Он прекрасно слышал, когда она входила в столовую. Его глухота казалась избирательной – он буд то реагировал только на то, что считал важным.
– Я ничего не говорила вам, Сергей Александрович, – с легким раздражением ответила Ольга Петровна. – Вам следует наконец приобрести слуховой аппарат.
– АППАРАТ? К ЧЕМУ МНЕ АППАРАТ? Я ПРЕКРАСНО СЛЫШУ! – прогремел мужчина, стукнув кулаком по столу. – ВО ВРЕМЯ АФГАНСКОЙ КАМПАНИИ МЫ И НЕ ТАК ОГЛОХАЛИ. ПОМНЮ, В ВОСЕМЬДЕСЯТ ТРЕТЬЕМ, ПОД КАНДАГАРОМ…
Мария заметила, как остальные постояльцы поморщились. Но детали его рассказов были слишком общими – типичные фразы из военных сводок, которые можно найти в любой книге о той войне.
– «И звук один другому отвечает, как будто дальний отзвук дальней речи», – негромко произнесла женщина, сидевшая дальше по столу.
Такая же высокая, с благородной сединой и тонкими чертами лица. В ее облике чувствовалась привычка управлять вниманием аудитории. Цитата прозвучала идеально к месту – слишком идеально для случайного воспоминания.
– Извините? – слегка наклонившись к женщине прошептала Аня.
– Фет, милочка, – пояснила та девушке с мягкой улыбкой. – Афанасий Афанасьевич Фет. Замечательный поэт. Вы, современная молодежь, наверное, его не читаете? Предпочитаете свой интернет?
В тоне женщины звучало покровительственное снисхождение – роль мудрой наставницы была сыграна безупречно.
– Я читала Фета в школе, – робко возразила Аня. – «Я пришел к тебе с приветом»…
– О, это лишь самое поверхностное! – женщина оживилась. – Фет – это целый мир, целая философия! «Шепот, робкое дыханье, трели соловья…»
– Лидия Михайловна, – мягко обратилась к пожилой даме Александра Николаевна, – постарайтесь сильно не давить на нашу гостью.
Женщина с пониманием кивнула, но тут же принялась увлеченно объяснять тонкости поэзии. Мари же, пользуясь устремленным к Лидии Михайловне вниманием, начала изучать остальных постояльцев пансионата.
В конце стола сидел худой, с глубоко запавшими щеками и внимательными темными глазами мужчина. Его руки дрожали, но дрожь усиливалась, когда он собирался что-то сказать. Вряд ли то была болезнь – скорее нервозность.
Поймав ее взгляд, мужчина слегка кивнул. В его глазах было столько осознанности, что девушка почувствовала: он изучает ее так же внимательно, как она – его.
– А вы давно здесь живете? – спросила Мари прямо.
– Время… – проговорил он тихим, но четким голосом. – Время здесь… течет иначе.
Мария вздрогнула. Точно такую же фразу она слышала от Глеба.
– Он следит за нами! За всеми нами! – раздался резкий шепот от буфета.
Предостережение исходило от худой, невзрачной пожилой женщины которая постоянно что-то теребила в руках.

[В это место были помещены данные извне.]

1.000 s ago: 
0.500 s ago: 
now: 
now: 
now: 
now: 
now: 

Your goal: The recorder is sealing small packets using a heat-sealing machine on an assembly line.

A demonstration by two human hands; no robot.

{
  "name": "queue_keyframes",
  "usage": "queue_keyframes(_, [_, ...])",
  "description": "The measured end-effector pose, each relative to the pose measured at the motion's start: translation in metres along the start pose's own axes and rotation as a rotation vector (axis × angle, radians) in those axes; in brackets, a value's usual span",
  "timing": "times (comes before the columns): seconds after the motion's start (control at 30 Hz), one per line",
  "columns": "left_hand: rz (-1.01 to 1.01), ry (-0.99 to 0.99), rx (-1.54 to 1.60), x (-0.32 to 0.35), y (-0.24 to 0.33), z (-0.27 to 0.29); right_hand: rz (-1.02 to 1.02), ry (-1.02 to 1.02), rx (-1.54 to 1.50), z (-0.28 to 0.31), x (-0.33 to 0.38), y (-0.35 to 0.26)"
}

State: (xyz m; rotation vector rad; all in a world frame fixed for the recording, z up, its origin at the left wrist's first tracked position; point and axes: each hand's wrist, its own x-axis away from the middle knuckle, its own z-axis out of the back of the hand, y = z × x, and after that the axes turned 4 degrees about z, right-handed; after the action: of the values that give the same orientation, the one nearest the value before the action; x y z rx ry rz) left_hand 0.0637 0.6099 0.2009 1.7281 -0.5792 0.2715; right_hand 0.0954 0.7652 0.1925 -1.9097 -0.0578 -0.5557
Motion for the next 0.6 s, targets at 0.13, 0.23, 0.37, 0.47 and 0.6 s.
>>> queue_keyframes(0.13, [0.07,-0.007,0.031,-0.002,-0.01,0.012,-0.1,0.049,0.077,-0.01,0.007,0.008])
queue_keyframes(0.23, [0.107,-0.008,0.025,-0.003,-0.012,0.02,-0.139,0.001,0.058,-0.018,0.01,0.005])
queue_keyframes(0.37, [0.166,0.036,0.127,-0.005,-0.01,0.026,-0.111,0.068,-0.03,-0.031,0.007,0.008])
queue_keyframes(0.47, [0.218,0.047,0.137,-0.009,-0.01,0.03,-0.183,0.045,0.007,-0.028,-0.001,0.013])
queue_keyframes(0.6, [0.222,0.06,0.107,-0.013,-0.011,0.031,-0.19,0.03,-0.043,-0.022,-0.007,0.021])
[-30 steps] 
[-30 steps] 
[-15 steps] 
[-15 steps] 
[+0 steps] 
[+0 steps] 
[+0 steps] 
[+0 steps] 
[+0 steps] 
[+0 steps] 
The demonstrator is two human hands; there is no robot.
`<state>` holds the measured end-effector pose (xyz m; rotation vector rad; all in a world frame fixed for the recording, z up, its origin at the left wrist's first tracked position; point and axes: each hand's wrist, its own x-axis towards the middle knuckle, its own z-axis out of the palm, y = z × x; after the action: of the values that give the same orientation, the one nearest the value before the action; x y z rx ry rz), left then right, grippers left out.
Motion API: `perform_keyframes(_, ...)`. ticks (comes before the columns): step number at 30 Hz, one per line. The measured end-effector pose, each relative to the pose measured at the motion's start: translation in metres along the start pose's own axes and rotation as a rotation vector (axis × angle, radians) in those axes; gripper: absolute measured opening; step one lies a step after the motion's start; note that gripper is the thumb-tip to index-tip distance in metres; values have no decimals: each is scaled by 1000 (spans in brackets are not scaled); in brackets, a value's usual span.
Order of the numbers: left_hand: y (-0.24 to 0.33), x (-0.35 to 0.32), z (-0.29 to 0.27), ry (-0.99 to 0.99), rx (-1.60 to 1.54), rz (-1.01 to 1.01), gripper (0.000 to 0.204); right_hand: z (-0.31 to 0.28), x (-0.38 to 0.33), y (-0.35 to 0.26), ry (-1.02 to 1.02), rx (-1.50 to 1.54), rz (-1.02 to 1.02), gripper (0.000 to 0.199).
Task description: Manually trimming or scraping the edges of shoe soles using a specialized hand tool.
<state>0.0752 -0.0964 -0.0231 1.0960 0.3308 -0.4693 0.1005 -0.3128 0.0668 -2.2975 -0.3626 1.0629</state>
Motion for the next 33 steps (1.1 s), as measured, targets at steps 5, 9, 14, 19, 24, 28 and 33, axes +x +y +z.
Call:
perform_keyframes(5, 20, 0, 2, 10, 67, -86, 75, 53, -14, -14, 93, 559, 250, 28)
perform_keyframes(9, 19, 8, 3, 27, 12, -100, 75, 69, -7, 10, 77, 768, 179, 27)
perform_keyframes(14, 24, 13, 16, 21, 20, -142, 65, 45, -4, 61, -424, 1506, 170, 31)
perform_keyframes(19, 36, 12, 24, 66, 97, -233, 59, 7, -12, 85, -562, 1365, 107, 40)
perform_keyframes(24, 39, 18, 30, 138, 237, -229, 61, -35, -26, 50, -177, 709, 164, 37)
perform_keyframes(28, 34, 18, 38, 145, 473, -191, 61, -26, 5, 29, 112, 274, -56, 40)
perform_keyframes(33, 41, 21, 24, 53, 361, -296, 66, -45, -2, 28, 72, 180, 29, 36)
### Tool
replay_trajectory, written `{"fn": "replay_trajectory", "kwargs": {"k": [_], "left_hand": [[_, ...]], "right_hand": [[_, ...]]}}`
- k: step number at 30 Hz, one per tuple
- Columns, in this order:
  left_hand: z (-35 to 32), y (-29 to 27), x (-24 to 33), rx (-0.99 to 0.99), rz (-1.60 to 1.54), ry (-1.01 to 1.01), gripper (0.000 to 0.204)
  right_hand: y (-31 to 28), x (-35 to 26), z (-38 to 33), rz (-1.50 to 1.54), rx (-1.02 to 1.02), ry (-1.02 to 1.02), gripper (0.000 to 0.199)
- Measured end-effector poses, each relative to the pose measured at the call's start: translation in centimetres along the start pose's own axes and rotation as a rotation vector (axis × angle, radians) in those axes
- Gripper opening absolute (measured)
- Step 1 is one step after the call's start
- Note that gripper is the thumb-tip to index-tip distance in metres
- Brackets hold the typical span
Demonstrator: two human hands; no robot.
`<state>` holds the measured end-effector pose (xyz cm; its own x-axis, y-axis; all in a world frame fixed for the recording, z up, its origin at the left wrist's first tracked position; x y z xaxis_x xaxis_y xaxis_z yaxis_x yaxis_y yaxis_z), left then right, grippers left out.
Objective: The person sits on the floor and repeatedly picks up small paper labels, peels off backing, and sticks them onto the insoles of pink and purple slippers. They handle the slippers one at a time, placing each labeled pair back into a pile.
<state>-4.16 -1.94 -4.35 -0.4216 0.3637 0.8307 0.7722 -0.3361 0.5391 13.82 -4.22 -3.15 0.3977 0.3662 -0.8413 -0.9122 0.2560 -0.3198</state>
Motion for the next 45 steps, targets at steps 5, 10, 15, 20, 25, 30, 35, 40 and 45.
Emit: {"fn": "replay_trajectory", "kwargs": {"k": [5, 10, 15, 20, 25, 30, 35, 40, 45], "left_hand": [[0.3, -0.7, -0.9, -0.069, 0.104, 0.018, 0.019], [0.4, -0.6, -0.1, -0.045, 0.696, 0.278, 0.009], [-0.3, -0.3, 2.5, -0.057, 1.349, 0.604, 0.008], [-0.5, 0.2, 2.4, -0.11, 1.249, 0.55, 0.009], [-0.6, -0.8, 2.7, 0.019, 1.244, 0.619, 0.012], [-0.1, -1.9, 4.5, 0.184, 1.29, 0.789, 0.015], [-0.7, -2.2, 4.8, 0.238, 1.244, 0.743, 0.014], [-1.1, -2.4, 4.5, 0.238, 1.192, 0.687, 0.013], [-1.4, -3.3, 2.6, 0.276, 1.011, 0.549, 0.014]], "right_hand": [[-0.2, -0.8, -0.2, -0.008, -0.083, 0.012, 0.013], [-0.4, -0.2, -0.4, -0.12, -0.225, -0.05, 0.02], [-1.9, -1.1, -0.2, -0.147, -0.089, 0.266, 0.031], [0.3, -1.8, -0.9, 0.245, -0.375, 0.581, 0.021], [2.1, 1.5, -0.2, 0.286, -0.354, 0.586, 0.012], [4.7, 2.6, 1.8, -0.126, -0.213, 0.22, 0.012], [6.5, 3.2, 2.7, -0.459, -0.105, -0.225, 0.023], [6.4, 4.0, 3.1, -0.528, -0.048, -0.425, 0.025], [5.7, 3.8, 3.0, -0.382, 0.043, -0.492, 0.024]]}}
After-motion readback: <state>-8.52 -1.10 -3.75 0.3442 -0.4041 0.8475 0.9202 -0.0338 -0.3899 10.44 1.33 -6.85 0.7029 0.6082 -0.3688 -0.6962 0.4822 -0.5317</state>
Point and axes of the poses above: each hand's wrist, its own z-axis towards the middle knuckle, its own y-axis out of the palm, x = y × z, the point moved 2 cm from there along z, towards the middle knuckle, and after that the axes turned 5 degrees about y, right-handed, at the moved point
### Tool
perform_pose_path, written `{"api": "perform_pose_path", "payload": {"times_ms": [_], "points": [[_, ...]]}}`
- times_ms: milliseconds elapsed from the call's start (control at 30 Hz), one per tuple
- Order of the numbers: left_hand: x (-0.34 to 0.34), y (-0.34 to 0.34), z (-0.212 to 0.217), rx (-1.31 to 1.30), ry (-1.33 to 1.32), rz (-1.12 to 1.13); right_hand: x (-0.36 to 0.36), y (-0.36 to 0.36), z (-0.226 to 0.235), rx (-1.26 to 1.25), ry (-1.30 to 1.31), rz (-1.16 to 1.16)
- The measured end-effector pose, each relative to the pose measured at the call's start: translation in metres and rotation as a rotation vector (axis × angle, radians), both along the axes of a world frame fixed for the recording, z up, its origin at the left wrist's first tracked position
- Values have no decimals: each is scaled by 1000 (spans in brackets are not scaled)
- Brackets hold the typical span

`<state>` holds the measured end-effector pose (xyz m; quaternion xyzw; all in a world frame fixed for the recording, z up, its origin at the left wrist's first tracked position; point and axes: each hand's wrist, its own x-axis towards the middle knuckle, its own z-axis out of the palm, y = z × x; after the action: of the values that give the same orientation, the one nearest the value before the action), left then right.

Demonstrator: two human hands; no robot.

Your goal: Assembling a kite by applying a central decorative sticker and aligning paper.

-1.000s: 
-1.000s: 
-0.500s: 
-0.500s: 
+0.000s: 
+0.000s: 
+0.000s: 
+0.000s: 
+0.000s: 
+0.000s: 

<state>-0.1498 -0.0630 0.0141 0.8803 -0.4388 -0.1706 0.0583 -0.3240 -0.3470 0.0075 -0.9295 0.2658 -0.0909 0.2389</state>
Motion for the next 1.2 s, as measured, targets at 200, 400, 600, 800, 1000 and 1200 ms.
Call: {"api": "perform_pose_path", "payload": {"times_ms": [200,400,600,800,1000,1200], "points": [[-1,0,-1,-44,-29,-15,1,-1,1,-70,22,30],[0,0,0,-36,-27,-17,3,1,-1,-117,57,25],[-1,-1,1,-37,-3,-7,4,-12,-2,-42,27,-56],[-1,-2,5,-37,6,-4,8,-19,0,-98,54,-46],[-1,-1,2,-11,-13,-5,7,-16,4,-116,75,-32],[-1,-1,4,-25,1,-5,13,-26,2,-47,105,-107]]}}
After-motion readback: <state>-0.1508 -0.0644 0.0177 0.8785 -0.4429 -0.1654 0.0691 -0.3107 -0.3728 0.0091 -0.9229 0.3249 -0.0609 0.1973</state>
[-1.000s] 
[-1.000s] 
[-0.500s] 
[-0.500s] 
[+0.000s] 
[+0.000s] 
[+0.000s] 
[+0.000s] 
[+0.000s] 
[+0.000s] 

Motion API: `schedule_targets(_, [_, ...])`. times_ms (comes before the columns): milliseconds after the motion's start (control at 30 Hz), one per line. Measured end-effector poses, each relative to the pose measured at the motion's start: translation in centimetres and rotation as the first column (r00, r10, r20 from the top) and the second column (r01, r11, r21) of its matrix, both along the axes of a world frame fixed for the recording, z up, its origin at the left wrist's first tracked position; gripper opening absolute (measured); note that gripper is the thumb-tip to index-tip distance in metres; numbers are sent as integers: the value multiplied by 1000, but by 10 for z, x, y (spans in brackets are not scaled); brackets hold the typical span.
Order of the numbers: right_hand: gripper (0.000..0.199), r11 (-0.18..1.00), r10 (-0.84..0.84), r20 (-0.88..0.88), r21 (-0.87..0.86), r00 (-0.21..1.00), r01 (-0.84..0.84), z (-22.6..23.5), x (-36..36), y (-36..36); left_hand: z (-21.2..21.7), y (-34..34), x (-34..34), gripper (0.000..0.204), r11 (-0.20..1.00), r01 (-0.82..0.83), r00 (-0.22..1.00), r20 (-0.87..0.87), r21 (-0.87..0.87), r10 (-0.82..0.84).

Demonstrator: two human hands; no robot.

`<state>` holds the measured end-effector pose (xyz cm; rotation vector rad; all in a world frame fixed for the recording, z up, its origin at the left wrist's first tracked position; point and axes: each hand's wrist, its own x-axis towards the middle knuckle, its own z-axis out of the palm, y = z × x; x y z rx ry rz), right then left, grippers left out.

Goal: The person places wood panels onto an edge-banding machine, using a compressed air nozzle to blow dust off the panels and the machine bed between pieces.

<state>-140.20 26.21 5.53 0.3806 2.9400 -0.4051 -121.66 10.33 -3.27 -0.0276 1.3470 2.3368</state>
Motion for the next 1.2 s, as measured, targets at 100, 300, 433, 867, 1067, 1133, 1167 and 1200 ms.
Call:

Но невооружённым глазом можно было заметить интересную деталь: несмотря на нервозность, ее движения были точными, а взгляд – острым.
– Кто следит, Валентина Дмитриевна? – снисходительно спросила Александра Николаевна.
– Он! – Валентина понизила голос. – Тот, кто в стенах. Я слышу, как он ходит ночами. Он хочет, чтобы мы все остались здесь. Навсегда.